BC estima quadro desanimador para demanda interna

Sergio Lamucci

23/06/2017

 

 

A revisão da estimativa do Banco Central (BC) para o PIB de 2017 mostra um quadro desanimador para a demanda doméstica, excluindo a variação de estoques. No Relatório de Inflação divulgado ontem, o BC manteve a projeção de um crescimento de 0,5%, mas promoveu mudanças nos componentes do indicador. Pelas novas previsões, o conjunto formado pelo consumo das famílias, pelo consumo do governo e pelo investimento deve subtrair 0,2 ponto percentual do crescimento de 0,5% esperado para este ano, como aponta o economista-chefe da corretora Tullett Prebon, Fernando Montero. No documento de março, esse conjunto teria uma contribuição positiva de 0,6 ponto.

Pelas novas projeções do BC, todo o crescimento pelo lado da demanda neste ano virá da variação de estoques - nas contas de Montero, a estimativa da autoridade monetária implica uma colaboração de 0,7 ponto percentual dos estoques para a expansão da economia neste ano. O setor externo, por sua vez, deve ter contribuição nula - em março, a expectativa era de que a diferença entre as exportações e as importações retirasse 0,1 ponto do PIB em 2017.

O cenário do BC para o PIB do ano tem semelhanças com o registrado pela economia brasileira no primeiro trimestre. De janeiro a março, o PIB cresceu 1% em relação ao três meses anteriores, feito o ajuste sazonal. Nesse período, o conjunto formado pelo consumo das famílias, o consumo do governo e o investimento tirou 0,5 ponto percentual do crescimento, nos cálculos do Goldman Sachs. A variação de estoques, por sua vez, teve a maior influência para explicar o resultado do PIB, com uma contribuição positiva de 1,13 ponto no primeiro trimestre. O setor externo entrou com mais 0,41 ponto (eventuais diferenças na soma se devem a arredondamentos).

As novas projeções do BC para a composição do PIB evidenciam o tamanho do problema na economia. Mesmo depois de o PIB ter caído 3,8% em 2015 e 3,6% em 2016, a demanda continua a mostrar muita fraqueza.
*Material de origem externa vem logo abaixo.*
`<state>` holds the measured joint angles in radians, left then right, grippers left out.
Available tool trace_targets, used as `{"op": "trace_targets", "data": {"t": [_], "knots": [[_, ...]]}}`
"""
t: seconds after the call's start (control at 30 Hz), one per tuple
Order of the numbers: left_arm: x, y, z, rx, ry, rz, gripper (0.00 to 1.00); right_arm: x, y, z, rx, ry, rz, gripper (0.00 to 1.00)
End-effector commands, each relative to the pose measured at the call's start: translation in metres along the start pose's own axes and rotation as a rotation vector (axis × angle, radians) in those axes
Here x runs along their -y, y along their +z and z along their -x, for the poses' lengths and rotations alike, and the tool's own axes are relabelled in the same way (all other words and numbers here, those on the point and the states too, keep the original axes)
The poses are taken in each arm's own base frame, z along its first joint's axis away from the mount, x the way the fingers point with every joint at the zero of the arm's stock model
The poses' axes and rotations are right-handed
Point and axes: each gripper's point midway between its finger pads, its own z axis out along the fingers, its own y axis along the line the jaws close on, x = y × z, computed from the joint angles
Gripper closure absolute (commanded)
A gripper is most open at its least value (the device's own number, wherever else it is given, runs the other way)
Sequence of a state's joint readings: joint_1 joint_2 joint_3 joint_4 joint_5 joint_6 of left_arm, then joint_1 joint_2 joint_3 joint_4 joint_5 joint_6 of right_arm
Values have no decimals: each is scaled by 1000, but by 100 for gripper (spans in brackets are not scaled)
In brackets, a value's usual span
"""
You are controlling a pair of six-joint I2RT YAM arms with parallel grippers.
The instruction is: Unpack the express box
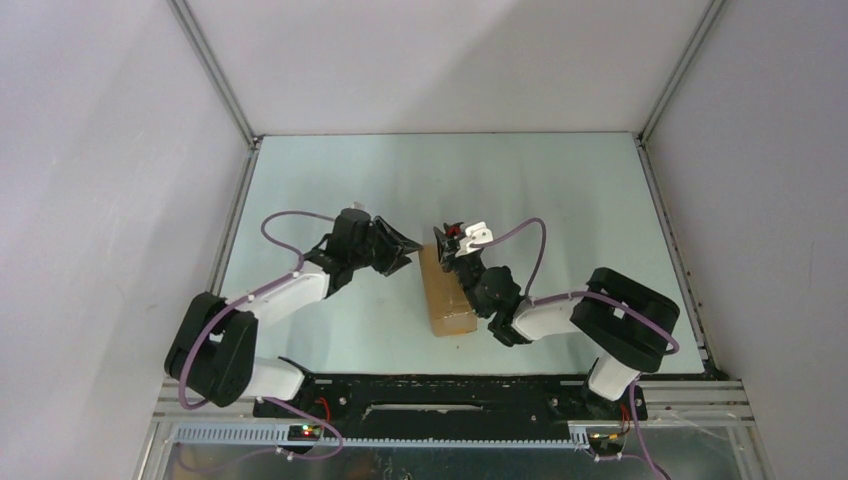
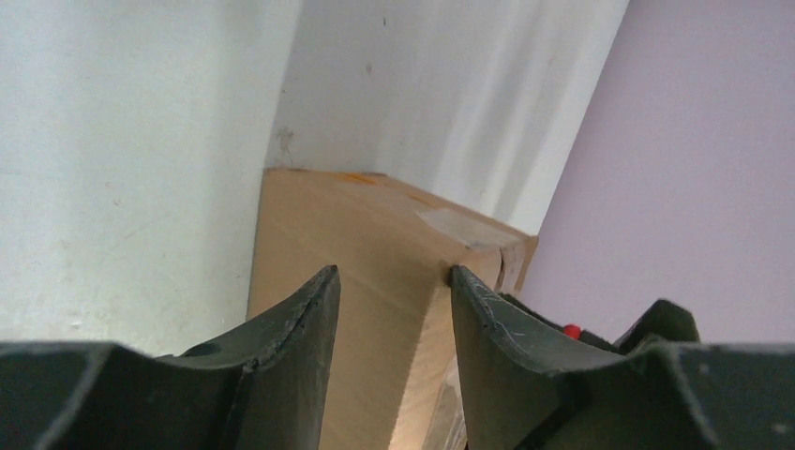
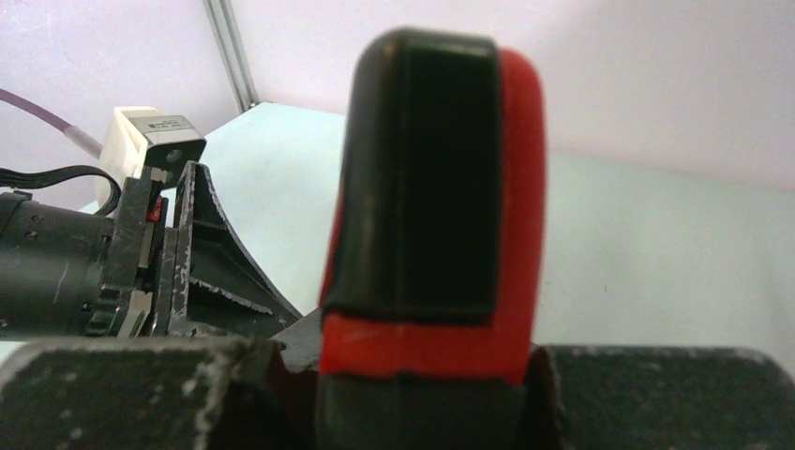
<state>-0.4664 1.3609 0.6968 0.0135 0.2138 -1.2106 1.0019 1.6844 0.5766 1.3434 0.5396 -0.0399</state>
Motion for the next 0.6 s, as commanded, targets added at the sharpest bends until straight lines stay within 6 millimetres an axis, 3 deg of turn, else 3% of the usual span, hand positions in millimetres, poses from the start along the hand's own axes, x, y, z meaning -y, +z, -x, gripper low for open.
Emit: {"op": "trace_targets", "data": {"t": [0.0,0.07,0.17,0.3,0.47,0.57], "knots": [[-29,-1,20,136,-44,118,50,-5,-11,-4,-50,11,22,100],[-16,-1,16,121,-8,85,46,-6,-12,-6,-57,7,29,100],[5,-10,12,98,105,41,32,-6,-11,-12,-70,-2,36,100],[22,-40,4,52,349,-24,19,-4,-10,-14,-83,20,40,100],[21,-82,-18,45,680,-77,9,0,-7,-12,-82,19,32,100],[8,-90,-39,55,784,-107,7,2,-6,-12,-86,21,28,100]]}}
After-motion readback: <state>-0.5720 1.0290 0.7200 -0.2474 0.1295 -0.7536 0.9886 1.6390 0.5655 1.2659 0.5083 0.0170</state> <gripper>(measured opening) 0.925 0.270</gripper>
Para o consumo das famílias, o Relatório de Inflação reduziu a previsão de um crescimento de 0,5% para variação zero em 2017. "A piora está associada, principalmente, ao dinamismo do mercado de trabalho e à evolução do crédito ao longo do primeiro semestre deste ano", diz o BC.

Para o investimento, a autoridade monetária estima agora um tombo de 0,6%, em vez de um recuo de 0,3%, "refletindo, em especial, as perspectivas de menor absorção de bens de capital". No caso do consumo do governo, a projeção de uma alta de 0,2% passou para um recuo de 0,6%, por causa "do ajuste fiscal em curso".

A demora na recuperação se deve em parte ao nível de endividamento de empresas e famílias, que entraram na recessão numa situação financeira complicada. A redução dos juros ajuda no processo de diminuição dos débitos, mas a retomada do investimento e do consumo é lenta, num quadro marcado por grande capacidade ociosa e desemprego elevado. No primeiro trimestre, o investimento caiu 1,6% em relação ao trimestre anterior, enquanto o consumo das famílias recuou 0,1%.

Como se vê, as estimativas do BC apontam para mais um ano ruim para os dois componentes da demanda. Para complicar, a nova crise política tende a afetar a confiança de empresários e consumidores. A prévia de junho do Índice de Confiança da Indústria da Fundação Getulio Vargas (FGV), por exemplo, mostrou queda de 2,3 pontos em relação a maio, para 90 pontos, na série com ajuste sazonal.

O Relatório de Inflação traz também um boxe analisando a evolução dos estoques no ciclo econômico recente. Uma das conclusões é que "o estoque efetivo de produtos industriais caiu tanto em 2015 quanto em 2016", levando em conta as sondagens da FGV e da Confederação Nacional da Indústria (CNI), números da Associação Nacional dos Fabricantes de Veículos Automotores (Anfavea) e dados do balanço patrimonial de empresas industriais de capital aberto. "Ao longo desse período, a queda parece ter sido suficiente para ajustar os estoques aos níveis desejados/planejados pelas firmas, embora dados de empresas abertas indiquem níveis ainda altos da razão estoque/receita", aponta o BC, explicando que esse último indicador visa medir a "adequação entre estoques e o nível de vendas das empresas industriais".

Na visão do BC, olhando para frente, "uma contribuição positiva mais efetiva dos estoques para a demanda final parece condicionada a uma recuperação dos demais componentes da demanda, em especial do consumo das famílias e da formação bruta de capital fixo [FBCF, medida das contas nacionais que se investe em máquinas e equipamentos, construção civil e inovação]", diz o BC, que arremata: "Como o cenário central deste Relatório pressupõe recuperação gradual dos dois componentes, a contribuição de estoques para a demanda final em 2017 deve ser positiva." Um ponto é que as estimativas do BC de estabilidade do consumo das famílias e queda de 0,6% da FBCF se referem ao resultado da média do ano. A expectativa é de um desempenho mais favorável na segunda metade de 2017, com base na aposta de uma retomada gradativa da economia.

Pelo lado da oferta, as novas projeções do BC indicam um desempenho ainda mais forte da agropecuária, que deve crescer, pelas estimativas da autoridade monetária, 9,6% neste ano - a projeção anterior era de 6,4%. A indústria também teve o seu desempenho revisado para cima - de queda de 0,1% para uma alta de 0,3%. Já a previsão para os serviços, que têm o maior peso no PIB, foi revisado para baixo - de um crescimento de 0,1% para um recuo de 0,1%.

Ao falar das mudanças nas projeções do BC, Montero observa que elas contemplam "um mesmo crescimento, com menos demanda final e mais oferta agropecuária", uma combinação extremamente favorável em termos de inflação.

 

 

Valor econômico, v. 17, n. 4282, 23/06/2017. Brasil, p. A2.